### Dataset
# # # #
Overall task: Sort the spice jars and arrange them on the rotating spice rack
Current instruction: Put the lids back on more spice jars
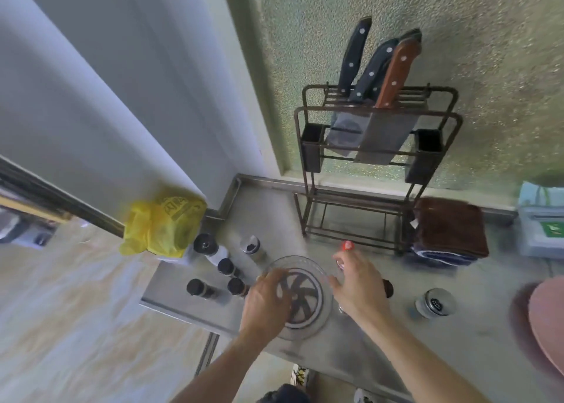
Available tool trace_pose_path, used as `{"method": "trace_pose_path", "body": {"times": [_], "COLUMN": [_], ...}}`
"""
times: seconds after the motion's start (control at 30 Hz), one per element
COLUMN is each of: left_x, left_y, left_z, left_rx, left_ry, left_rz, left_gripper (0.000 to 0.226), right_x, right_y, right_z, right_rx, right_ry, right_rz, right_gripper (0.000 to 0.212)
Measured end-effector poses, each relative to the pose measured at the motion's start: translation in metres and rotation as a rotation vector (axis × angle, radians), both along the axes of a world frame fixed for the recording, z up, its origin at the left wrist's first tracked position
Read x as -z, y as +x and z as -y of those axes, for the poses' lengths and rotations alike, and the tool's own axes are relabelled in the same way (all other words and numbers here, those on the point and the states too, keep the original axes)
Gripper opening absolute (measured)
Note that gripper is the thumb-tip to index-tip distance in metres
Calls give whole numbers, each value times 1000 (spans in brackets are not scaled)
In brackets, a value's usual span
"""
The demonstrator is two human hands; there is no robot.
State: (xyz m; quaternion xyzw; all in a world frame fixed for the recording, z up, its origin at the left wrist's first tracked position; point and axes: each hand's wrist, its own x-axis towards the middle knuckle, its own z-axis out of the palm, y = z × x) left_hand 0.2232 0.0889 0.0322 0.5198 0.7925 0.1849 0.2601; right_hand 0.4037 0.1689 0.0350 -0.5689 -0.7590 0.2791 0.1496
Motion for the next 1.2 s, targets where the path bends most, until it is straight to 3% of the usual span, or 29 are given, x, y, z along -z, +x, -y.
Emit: {"method": "trace_pose_path", "body": {"times": [0.17, 0.4, 0.5, 0.63, 0.77, 0.97, 1.2], "left_x": [3, 39, 54, 68, 69, 37, 46], "left_y": [-69, -140, -152, -159, -163, -148, -102], "left_z": [-13, -81, -99, -107, -104, -92, -83], "left_rx": [-84, 128, 228, 292, 297, 319, 522], "left_ry": [69, -77, -190, -220, -183, -1, -67], "left_rz": [-110, -241, -278, -309, -261, -127, -134], "left_gripper": [43, 59, 58, 48, 41, 48, 48], "right_x": [1, 21, 34, 51, 55, 23, 8], "right_y": [-50, -51, -47, -45, -44, -50, -90], "right_z": [14, -23, -42, -54, -56, -44, -16], "right_rx": [-50, 320, 335, 340, 339, 346, 146], "right_ry": [6, 298, 124, -37, -30, 106, 12], "right_rz": [-7, 199, 315, 324, 317, 192, 217], "right_gripper": [42, 45, 49, 36, 28, 30, 35]}}
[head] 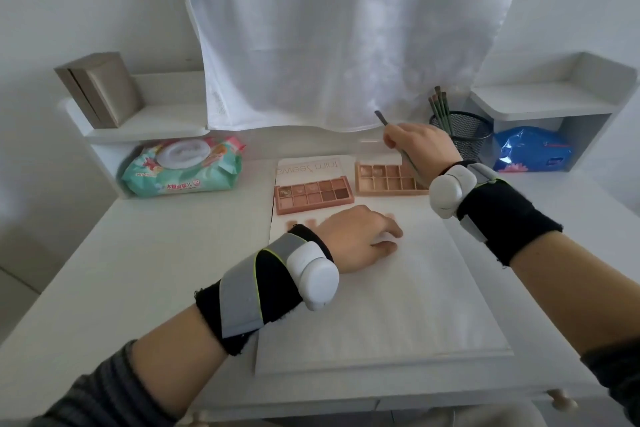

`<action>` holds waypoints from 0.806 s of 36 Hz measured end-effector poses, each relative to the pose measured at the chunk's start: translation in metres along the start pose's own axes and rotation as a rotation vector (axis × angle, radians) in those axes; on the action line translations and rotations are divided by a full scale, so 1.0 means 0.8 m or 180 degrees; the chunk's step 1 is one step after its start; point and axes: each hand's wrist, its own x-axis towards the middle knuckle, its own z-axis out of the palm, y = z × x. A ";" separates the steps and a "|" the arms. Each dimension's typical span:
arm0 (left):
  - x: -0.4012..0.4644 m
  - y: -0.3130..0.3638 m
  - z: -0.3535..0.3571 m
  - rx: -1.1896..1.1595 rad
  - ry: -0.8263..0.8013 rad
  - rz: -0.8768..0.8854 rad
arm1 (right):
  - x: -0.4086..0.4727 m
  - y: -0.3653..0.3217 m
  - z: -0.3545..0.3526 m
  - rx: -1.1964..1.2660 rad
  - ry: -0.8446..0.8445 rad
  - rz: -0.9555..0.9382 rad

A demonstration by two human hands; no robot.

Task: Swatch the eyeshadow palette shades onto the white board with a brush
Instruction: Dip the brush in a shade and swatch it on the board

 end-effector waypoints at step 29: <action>0.010 -0.112 -0.059 -0.0372 0.0423 -0.1291 | -0.012 -0.019 -0.021 0.0151 0.0053 -0.0161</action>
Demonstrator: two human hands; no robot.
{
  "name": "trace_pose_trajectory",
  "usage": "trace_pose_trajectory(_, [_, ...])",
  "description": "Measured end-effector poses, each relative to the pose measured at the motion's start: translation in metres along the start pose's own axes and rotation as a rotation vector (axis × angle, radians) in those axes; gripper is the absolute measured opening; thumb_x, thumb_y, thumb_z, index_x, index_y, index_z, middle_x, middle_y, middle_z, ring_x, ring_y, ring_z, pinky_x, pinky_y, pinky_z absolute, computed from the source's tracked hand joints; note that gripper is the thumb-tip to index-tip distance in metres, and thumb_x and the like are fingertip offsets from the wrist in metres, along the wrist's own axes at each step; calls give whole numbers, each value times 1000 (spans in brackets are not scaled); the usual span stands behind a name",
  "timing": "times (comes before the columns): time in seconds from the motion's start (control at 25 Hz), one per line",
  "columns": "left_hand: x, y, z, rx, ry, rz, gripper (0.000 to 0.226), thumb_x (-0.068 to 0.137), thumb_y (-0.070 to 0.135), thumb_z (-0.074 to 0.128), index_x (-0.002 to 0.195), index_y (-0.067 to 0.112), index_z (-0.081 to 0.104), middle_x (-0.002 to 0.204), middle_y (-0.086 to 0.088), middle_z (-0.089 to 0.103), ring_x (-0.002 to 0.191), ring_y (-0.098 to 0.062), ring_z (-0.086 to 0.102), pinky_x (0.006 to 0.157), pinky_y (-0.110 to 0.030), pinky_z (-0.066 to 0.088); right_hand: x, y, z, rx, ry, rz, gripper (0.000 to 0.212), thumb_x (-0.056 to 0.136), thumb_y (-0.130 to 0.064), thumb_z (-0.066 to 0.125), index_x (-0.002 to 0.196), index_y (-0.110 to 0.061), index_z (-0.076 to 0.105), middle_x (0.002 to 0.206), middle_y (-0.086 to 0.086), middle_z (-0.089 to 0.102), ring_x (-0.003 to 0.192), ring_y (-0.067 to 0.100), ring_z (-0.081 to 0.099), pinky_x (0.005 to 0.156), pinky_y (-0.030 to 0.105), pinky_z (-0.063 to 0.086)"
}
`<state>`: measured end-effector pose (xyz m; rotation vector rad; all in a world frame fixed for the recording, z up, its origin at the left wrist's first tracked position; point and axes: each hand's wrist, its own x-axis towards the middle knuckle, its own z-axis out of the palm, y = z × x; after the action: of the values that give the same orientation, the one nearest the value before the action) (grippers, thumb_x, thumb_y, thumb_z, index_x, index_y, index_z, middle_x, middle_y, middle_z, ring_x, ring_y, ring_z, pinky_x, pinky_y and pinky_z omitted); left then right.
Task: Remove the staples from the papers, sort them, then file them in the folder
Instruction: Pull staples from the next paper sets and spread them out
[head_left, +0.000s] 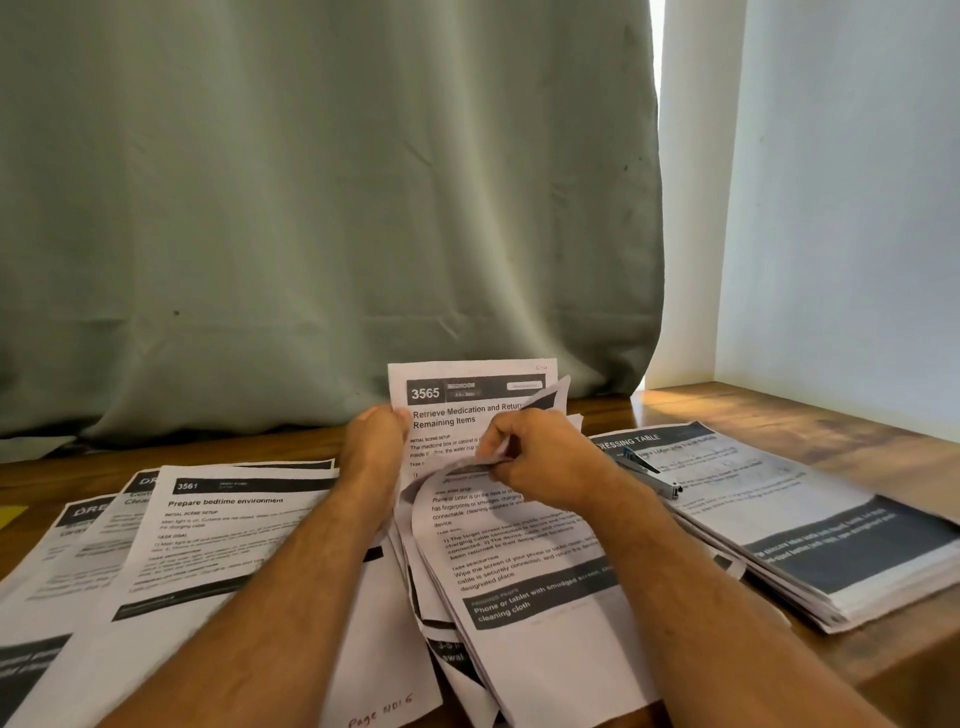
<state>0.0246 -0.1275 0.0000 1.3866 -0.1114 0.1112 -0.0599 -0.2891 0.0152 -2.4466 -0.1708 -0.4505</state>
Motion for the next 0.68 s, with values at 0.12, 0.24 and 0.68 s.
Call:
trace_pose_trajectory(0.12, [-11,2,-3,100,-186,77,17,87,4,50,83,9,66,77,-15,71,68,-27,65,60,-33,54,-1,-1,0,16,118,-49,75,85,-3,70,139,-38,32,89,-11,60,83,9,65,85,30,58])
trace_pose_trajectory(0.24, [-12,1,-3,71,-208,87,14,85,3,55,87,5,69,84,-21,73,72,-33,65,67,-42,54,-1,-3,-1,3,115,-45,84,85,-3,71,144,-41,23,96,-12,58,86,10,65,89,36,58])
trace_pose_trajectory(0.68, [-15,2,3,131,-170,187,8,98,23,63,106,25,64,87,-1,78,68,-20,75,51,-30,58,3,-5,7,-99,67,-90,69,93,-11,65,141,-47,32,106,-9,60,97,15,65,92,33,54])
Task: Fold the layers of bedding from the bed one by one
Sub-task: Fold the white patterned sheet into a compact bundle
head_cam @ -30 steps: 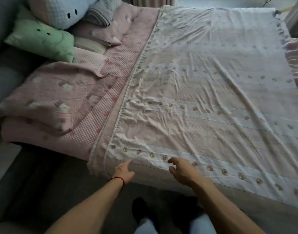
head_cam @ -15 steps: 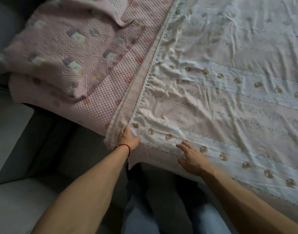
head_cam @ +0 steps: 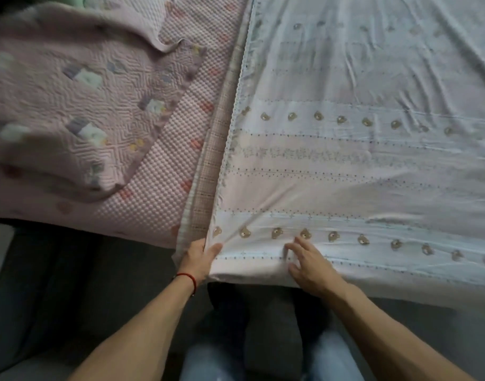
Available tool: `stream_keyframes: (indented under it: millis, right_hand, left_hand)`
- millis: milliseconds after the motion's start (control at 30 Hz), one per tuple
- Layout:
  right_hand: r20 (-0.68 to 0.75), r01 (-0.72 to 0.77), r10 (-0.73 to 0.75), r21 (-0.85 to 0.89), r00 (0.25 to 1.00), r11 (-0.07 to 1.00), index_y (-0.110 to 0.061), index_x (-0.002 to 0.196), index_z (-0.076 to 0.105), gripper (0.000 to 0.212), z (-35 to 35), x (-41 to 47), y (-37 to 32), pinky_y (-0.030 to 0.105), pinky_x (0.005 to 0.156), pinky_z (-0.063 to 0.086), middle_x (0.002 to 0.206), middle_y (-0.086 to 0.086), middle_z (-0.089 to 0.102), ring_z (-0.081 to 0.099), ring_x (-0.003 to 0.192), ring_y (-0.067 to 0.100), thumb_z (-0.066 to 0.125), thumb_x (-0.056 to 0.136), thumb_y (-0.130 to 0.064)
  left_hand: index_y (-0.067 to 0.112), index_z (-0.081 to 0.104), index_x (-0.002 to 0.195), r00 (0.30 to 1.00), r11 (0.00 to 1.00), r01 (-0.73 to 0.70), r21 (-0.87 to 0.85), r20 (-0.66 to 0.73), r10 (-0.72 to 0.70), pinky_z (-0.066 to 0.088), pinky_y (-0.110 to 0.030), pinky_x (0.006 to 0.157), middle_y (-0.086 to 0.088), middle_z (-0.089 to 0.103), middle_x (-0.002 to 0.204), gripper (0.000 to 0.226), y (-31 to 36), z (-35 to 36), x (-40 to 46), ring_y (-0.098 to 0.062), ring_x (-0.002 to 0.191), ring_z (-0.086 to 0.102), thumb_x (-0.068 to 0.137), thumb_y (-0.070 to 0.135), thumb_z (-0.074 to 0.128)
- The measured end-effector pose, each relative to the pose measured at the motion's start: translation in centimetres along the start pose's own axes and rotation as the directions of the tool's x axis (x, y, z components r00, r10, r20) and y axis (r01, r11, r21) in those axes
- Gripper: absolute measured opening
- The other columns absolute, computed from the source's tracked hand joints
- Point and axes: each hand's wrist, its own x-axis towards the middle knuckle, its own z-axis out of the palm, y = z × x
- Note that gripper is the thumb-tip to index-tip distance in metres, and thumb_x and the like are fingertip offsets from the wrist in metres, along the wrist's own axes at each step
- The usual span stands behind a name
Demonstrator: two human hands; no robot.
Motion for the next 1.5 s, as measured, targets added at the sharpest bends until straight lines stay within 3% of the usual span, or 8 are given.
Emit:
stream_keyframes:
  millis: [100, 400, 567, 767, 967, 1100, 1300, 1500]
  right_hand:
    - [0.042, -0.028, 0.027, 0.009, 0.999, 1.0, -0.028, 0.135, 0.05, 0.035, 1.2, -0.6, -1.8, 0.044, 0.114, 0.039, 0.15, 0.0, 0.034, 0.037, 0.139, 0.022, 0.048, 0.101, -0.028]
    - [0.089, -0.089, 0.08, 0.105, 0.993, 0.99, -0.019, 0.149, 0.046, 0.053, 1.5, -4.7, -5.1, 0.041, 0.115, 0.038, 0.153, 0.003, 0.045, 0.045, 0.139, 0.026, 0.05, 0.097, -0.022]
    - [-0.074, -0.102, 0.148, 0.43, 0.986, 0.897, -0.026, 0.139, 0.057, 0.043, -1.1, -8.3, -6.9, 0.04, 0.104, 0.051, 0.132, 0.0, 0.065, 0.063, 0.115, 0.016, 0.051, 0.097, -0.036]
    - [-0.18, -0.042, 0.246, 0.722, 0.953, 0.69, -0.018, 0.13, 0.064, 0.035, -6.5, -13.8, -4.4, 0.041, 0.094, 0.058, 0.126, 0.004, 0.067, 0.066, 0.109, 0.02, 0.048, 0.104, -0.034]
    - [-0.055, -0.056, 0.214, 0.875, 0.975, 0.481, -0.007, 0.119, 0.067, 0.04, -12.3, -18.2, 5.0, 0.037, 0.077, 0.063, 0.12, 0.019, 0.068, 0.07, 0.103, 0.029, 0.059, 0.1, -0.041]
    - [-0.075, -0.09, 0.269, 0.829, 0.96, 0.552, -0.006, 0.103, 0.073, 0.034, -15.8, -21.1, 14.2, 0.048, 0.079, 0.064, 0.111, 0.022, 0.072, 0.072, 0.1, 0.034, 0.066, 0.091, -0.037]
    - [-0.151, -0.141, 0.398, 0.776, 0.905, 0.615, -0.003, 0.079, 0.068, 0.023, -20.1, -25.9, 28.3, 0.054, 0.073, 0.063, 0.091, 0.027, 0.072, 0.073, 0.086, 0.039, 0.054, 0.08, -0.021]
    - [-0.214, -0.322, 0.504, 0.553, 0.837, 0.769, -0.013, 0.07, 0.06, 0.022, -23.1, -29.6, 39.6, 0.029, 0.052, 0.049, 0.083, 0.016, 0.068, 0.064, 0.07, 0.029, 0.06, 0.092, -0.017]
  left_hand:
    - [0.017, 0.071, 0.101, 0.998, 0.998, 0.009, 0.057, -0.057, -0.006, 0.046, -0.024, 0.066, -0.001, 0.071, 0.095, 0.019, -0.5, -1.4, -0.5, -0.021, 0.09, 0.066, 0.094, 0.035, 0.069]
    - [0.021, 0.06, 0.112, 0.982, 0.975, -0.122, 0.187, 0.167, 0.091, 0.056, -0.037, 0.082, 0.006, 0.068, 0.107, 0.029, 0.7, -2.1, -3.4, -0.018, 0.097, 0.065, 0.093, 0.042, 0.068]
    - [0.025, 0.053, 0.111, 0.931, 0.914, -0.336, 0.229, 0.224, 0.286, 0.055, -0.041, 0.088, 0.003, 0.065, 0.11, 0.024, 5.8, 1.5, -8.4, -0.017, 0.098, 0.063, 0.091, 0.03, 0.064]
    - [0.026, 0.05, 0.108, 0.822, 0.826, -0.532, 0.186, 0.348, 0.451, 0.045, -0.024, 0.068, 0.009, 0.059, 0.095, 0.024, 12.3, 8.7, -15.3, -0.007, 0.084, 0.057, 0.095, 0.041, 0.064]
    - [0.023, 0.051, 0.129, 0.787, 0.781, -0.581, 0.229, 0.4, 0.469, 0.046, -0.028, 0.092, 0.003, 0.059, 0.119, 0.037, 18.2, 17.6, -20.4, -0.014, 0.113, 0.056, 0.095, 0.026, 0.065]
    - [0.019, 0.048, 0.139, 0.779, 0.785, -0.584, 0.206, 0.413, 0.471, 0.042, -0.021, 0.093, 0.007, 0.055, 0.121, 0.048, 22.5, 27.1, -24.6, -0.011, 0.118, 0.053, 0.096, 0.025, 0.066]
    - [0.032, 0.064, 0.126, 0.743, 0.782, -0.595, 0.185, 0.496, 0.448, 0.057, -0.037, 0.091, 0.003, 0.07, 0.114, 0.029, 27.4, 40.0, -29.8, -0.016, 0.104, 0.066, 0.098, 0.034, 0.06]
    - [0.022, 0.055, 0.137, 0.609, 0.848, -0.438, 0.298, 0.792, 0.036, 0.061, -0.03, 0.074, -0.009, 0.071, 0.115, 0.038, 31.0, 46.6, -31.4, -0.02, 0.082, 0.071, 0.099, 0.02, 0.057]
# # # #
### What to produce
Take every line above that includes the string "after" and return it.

### Answer to this problem
times: seconds after the motion's start (control at 30 Hz), one per element
`<action>` holds waypoints from 0.806 s of 36 Hz measured end-effector poses, each relative to the pose measured at the chunk's start: translation in metres along the start pose's own axes and rotation as a rotation vector (axis × angle, radians) in those axes; on the action line translations and rotations are divided by a full scale, so 1.0 means 0.8 m or 180 degrees; the chunk's step 1 is one step after its start; point and axes: each hand's wrist, its own x-axis towards the middle knuckle, its own z-axis out of the palm, y = z × x. A ";" separates the steps and a "|" the arms. Each dimension's typical span:
`<state>`: measured end-effector pose (xyz m; rotation vector rad; all in a world frame fixed for the recording, z up, its origin at the left wrist's first tracked position; point and axes: each hand's wrist, its own x-axis towards the middle knuckle, its own z-axis out of the palm, y = z × x; after the action: of the values that give the same orientation, the one nearest the value before the action) (grippers, thumb_x, thumb_y, thumb_z, index_x, index_y, index_z, middle_x, middle_y, middle_z, ring_x, ring_y, ring_z, pinky_x, pinky_y and pinky_z omitted); left then right.
- millis: milliseconds after the motion's start (control at 30 Hz), one per tuple

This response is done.